Azacualpa Yamaranguila, a village in the Intibuca region in Honduras, is celebrating. And not for nothing. Last Saturday was a historic day as they accessed the Internet for the very first time. For many of us, the Internet is taken for granted, but for the Lenca people it started like a dream 6 months ago when the Internet Society Honduras’ Chapter gave them the idea of connecting their village to the Internet. This idea became a reality thanks to the collective effort of the community and the support of Beyond the Net.
The party is for everyone but it focuses on them: Las Marías. With great curiosity, the women of the community came to the celebration early.
When I arrived after a 4-hour trip from Tegucigalpa, they were already there, dressed in colorful clothing. They were selling their products, taking care of their children, and anxiously awaiting the inauguration of the first community network of Azacualpa.
It was also the first anniversary of the radio ‘La Voz de las Mujeres’ (‘The Voice of the Women’) and María Santos, one of the heroes of the day and a leader of the community, was the first to approach me. She told me about her program “Amanecer Ranchero” (“Wake up Folks”) and about the objectives of the radio: “we want our rights as women to be recognized and achieve gender equality.”
This first local radio amplified the voices of the women in the community. But “The Marías” knew that they could strengthen their messages – and the Internet was the key.
“Having Internet will allow us to better prepare our radio programs as we will have more information from around the world and we will also be able to share what we do with other people,” says María Guadalupe, one of the first to access Internet in the community. She also shared that she was a little scared when she saw one of her colleagues on the screen during a video call.
The men of the community recognized that times have changed. The role of women in their community has a great weight. “On the Internet we see a possibility to claim our rights – as women and as Lenca people,” María Candida said. This was the message of one of the songs they prepared for the celebration.
A real party.
The “Comunidades Inteligentes” (“Smart Communities”) community network project made it possible for the 300 families of the Lenca indigenous community of Azacualpa to have access to the Internet.

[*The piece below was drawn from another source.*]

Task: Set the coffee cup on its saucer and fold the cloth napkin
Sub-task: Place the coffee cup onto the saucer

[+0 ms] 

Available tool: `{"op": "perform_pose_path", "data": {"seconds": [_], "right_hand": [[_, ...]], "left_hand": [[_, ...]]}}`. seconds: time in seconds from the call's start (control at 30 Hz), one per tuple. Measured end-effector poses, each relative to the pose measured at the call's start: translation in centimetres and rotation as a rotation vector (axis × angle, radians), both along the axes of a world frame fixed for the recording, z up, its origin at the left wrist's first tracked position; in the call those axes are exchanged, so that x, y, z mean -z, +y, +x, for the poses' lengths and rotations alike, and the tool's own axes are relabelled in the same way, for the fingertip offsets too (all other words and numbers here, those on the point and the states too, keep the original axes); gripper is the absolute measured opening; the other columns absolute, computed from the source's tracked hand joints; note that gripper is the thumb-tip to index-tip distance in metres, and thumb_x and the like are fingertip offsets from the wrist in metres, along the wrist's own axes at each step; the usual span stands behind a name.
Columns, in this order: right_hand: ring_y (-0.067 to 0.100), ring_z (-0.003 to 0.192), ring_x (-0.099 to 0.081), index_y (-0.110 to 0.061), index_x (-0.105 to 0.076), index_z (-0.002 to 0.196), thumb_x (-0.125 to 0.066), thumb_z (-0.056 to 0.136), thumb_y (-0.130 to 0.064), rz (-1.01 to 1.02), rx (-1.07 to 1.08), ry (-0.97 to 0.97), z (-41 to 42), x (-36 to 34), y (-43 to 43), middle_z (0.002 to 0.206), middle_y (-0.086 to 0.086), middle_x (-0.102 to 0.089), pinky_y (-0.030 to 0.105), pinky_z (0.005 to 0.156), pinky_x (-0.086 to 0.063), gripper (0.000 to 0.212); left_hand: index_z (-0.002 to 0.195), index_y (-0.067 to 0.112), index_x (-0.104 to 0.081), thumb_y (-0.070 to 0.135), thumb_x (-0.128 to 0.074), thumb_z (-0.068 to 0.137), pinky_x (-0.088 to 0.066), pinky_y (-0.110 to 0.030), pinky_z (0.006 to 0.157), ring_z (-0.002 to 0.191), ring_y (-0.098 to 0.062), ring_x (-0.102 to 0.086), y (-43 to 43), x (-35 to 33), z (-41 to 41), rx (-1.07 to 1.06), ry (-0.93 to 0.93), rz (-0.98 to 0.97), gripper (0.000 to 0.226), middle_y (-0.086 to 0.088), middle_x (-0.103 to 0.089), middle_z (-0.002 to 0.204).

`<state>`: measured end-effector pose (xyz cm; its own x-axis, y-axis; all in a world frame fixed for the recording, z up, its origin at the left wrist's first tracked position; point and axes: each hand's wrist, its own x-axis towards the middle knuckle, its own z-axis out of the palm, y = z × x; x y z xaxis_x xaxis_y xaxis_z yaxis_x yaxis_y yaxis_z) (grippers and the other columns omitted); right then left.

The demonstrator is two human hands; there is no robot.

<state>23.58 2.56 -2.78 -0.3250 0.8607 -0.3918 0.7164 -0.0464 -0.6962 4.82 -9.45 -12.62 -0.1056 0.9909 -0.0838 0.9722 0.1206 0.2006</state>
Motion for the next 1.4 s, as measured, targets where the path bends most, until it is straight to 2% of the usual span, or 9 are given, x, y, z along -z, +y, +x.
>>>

The community is far from cities, which makes it difficult not only to communicate, but also to access basic services such as electricity, water, and healthcare. Although the Internet isn’t the answer to all of the challenges the community faces, it is one more tool to help overcome them.
“The Lenca community have a great desire to learn about technology because they know that it can improve some aspects of their daily life. Giving them the possibility of having Internet access through a community network seemed the right way to do so and applying to Beyond the Net gave us that possibility,” says Eduardo Tomé of the Honduras Chapter.
Reaching this historic day was not easy. It took a lot of effort.
The project received the support of national and international technicians who together with the Internet Society Honduras Chapter and “Red de Desarrollo Sostenible Honduras” (RDS-Honduras) carried out the deployment of four towers that give access to WiFi to the community and surroundings.
In addition to Internet access, the more than 1200 people who live in Azacualpa have a telecentre with five computers connected to the network and more than 70 smartphones. Until two weeks ago, the community only had two smartphones.
Many kids were already using those phones to play, chat, and communicate with each other. The Lenca people know their future lies with this evolution but they are also keen to preserve their traditions. “We want to keep our roots but also learn new things and develop and on the Internet we see an opportunity, for example, to preserve our local language,” said one of the community members.
The brand-new network of Azacualpa was made by the community and will be managed by the community. “If we want to empower them, we must also give them the tools to manage the network and to be sustainable in the long term. We do not want them to depend on others to assert their right to communicate and access the Internet,” said Raquel Isaula, director of RDS-HN during the opening ceremony.
This is without doubt, the power of community networks.
The Lenca people organized themselves in work groups. Each group received different trainings on issues of resource management, technology, and safe Internet use. Twelve of those were groups entirely composed of women. For RDS, the gender approach in these projects is essential for change.
María Lourdes, María Cándida, and María Lourdes told me that there is still a lot to do in their community. Some girls who took selfies with me said they still are a little nervous to enter the telecentre.
In the Lenca community, the literacy rate is 50% and the most affected are women and girls. The challenges in education are significant since there is only one school until ninth grade.
Before coming to Honduras, Eduardo Tomé had already told me that improving education through the Internet is one of the Chapter’s next challenges.
Now back in Argentina, I look forward to email promised by the Marías, some of whom are using the Internet for the first time.
I told them I would share their photos on the Internet so that everyone knows them and I did so right away… using the WiFi Network of Azacualpa.
I arrived in Honduras as Agustina. I left as María Agustina.